Data provided: Begin
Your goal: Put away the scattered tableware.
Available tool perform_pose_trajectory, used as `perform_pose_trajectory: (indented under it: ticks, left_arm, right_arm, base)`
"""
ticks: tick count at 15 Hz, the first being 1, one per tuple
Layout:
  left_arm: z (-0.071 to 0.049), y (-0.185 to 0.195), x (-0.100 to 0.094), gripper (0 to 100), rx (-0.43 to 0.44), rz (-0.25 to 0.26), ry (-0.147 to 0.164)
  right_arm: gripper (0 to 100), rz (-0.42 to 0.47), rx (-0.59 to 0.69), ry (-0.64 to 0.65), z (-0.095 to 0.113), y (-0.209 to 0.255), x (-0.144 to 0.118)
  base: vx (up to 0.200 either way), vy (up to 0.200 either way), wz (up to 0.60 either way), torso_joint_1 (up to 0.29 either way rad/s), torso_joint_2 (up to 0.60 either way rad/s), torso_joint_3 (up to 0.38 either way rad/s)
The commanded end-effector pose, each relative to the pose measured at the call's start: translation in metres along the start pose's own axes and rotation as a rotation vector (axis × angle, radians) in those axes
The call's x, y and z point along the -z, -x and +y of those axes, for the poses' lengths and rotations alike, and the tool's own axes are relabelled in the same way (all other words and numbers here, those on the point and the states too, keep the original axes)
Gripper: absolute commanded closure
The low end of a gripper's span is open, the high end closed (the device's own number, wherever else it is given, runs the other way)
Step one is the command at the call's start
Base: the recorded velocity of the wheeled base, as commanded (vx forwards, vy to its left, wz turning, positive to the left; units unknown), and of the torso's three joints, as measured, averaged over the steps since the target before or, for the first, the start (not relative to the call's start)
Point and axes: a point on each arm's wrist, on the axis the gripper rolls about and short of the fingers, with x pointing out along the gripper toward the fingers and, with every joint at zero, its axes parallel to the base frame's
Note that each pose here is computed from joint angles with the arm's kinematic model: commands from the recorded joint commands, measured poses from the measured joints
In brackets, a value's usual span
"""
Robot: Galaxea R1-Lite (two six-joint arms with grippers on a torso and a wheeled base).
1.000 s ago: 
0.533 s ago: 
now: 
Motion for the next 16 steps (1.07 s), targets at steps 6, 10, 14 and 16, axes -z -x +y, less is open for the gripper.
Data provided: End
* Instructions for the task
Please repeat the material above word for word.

* Response to the task
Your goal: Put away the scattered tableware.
Available tool perform_pose_trajectory, used as `perform_pose_trajectory: (indented under it: ticks, left_arm, right_arm, base)`
"""
ticks: tick count at 15 Hz, the first being 1, one per tuple
Layout:
  left_arm: z (-0.071 to 0.049), y (-0.185 to 0.195), x (-0.100 to 0.094), gripper (0 to 100), rx (-0.43 to 0.44), rz (-0.25 to 0.26), ry (-0.147 to 0.164)
  right_arm: gripper (0 to 100), rz (-0.42 to 0.47), rx (-0.59 to 0.69), ry (-0.64 to 0.65), z (-0.095 to 0.113), y (-0.209 to 0.255), x (-0.144 to 0.118)
  base: vx (up to 0.200 either way), vy (up to 0.200 either way), wz (up to 0.60 either way), torso_joint_1 (up to 0.29 either way rad/s), torso_joint_2 (up to 0.60 either way rad/s), torso_joint_3 (up to 0.38 either way rad/s)
The commanded end-effector pose, each relative to the pose measured at the call's start: translation in metres along the start pose's own axes and rotation as a rotation vector (axis × angle, radians) in those axes
The call's x, y and z point along the -z, -x and +y of those axes, for the poses' lengths and rotations alike, and the tool's own axes are relabelled in the same way (all other words and numbers here, those on the point and the states too, keep the original axes)
Gripper: absolute commanded closure
The low end of a gripper's span is open, the high end closed (the device's own number, wherever else it is given, runs the other way)
Step one is the command at the call's start
Base: the recorded velocity of the wheeled base, as commanded (vx forwards, vy to its left, wz turning, positive to the left; units unknown), and of the torso's three joints, as measured, averaged over the steps since the target before or, for the first, the start (not relative to the call's start)
Point and axes: a point on each arm's wrist, on the axis the gripper rolls about and short of the fingers, with x pointing out along the gripper toward the fingers and, with every joint at zero, its axes parallel to the base frame's
Note that each pose here is computed from joint angles with the arm's kinematic model: commands from the recorded joint commands, measured poses from the measured joints
In brackets, a value's usual span
"""
Robot: Galaxea R1-Lite (two six-joint arms with grippers on a torso and a wheeled base).
1.000 s ago: 
0.533 s ago: 
now: 
Motion for the next 16 steps (1.07 s), targets at steps 6, 10, 14 and 16, axes -z -x +y, less is open for the gripper.

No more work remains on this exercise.